Abstract

Community-acquired pneumonia (CAP) stands as a main cause of hospitalization and mortality worldwide. Because of their limitation scoring systems such as CURB-65 and Pneumonia Severity Index (PSI) may underestimate the severity of the disease. Intravascular and intra-alveolar activation of coagulation factors may lead to fibrin deposition in alveoli and lung interstitium. The clinical utility of D-dimer measurement in patients with CAP is still unclear. The aim of this study was to evaluate the association of D-dimer levels with severity of CAP, need for invasive mechanical ventilation, vasopressor support, and 7d in-hospital mortality. Prospective observational study from August 2016-November 2017 in a secondary care level hospital at Mexico City. CURB-65 and PSI scores were calculated on admission. D-dimer levels were measured by a fluorescence immunoassay. A total of 61 adult patients with CAP were analyzed and categorized into low or high-risk groups using CURB 65 and PSI score. The average age was 71.6±15years, predominantly men (52%). Statistically significant higher D-dimer levels, vasopressor support, and mechanical ventilation were observed in high-risk groups. The AUC to predict 7d in-hospital mortality was 0.93 (p<0.0001) for PSI, 0.853 (p=0.01) for CURB 65, and 0.789 (p=0.001) for D-dimer.

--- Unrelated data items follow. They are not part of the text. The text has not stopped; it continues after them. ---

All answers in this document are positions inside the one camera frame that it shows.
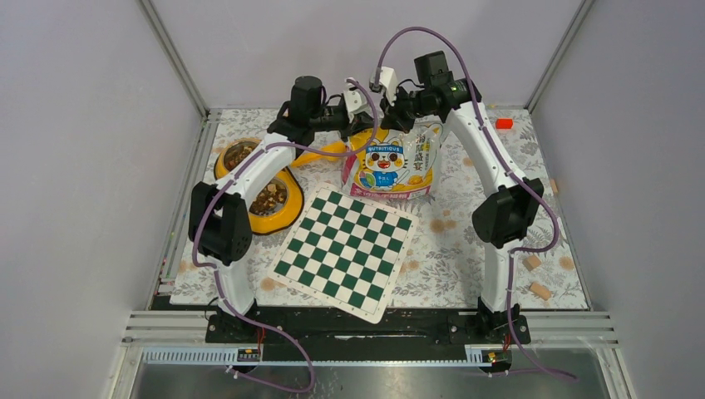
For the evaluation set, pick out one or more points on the yellow plastic scoop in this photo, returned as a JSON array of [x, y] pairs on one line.
[[339, 149]]

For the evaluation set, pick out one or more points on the pet food bag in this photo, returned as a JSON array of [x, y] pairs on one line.
[[397, 165]]

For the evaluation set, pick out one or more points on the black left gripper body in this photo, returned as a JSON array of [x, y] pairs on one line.
[[346, 125]]

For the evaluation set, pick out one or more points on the wooden cylinder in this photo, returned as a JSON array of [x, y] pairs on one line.
[[541, 291]]

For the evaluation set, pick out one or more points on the green white chessboard mat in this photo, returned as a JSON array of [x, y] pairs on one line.
[[345, 251]]

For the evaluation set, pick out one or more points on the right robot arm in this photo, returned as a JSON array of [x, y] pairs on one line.
[[502, 220]]

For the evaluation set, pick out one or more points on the yellow double pet bowl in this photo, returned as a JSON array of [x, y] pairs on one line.
[[278, 205]]

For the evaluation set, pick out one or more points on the floral tablecloth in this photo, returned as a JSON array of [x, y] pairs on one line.
[[444, 267]]

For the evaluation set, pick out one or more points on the wooden cube near right arm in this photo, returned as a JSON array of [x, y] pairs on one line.
[[532, 262]]

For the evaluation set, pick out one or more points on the red rectangular block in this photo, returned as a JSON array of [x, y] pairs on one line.
[[504, 124]]

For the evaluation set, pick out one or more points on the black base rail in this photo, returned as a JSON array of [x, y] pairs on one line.
[[444, 325]]

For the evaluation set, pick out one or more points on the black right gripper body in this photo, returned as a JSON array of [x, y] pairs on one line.
[[405, 108]]

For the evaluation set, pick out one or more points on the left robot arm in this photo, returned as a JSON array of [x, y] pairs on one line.
[[219, 225]]

A D-dimer cut-off point of 2400 mcg/L showed a sensitivity=1 and a specificity=0.614, as well as a positive predictive value=0.154 and a negative predictive value=1. D-dimer plasma levels are associated with the severity of CAP. Patients with D-dimer below 2400 mcg/L have low probability of mortality at 7d after admission to the emergency department.